* _Task_
Take each line from the material below that includes the string "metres" and copy it.

* _Raw data_
_ _ _ _ _ _ _
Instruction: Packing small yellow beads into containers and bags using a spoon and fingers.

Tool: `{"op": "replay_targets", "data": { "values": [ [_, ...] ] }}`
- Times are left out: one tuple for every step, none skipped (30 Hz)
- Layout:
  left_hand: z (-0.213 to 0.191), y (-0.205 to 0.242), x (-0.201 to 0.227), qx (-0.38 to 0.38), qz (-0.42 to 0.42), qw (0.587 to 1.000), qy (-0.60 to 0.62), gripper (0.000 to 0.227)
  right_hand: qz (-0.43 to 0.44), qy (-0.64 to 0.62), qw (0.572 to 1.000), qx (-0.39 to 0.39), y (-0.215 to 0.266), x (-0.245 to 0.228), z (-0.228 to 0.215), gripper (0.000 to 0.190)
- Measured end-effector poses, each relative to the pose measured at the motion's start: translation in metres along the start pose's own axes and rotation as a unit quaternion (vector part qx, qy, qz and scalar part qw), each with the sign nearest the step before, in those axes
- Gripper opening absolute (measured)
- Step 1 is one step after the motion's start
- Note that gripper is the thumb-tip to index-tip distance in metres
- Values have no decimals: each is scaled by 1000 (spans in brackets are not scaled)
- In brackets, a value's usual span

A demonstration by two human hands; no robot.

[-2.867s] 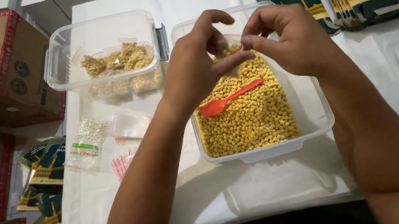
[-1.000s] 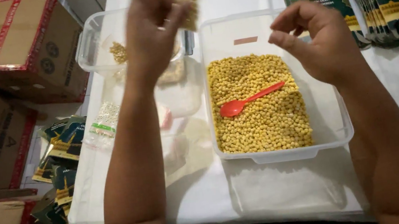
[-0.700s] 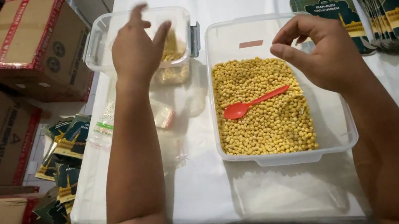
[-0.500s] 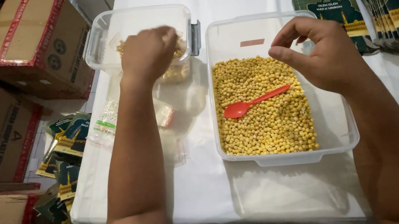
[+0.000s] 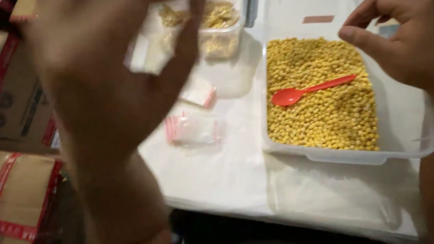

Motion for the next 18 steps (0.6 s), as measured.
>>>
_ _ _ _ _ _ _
* _Written answer_
- Measured end-effector poses, each relative to the pose measured at the motion's start: translation in metres along the start pose's own axes and rotation as a unit quaternion (vector part qx, qy, qz and scalar part qw), each with the sign nearest the step before, in those axes
- Note that gripper is the thumb-tip to index-tip distance in metres

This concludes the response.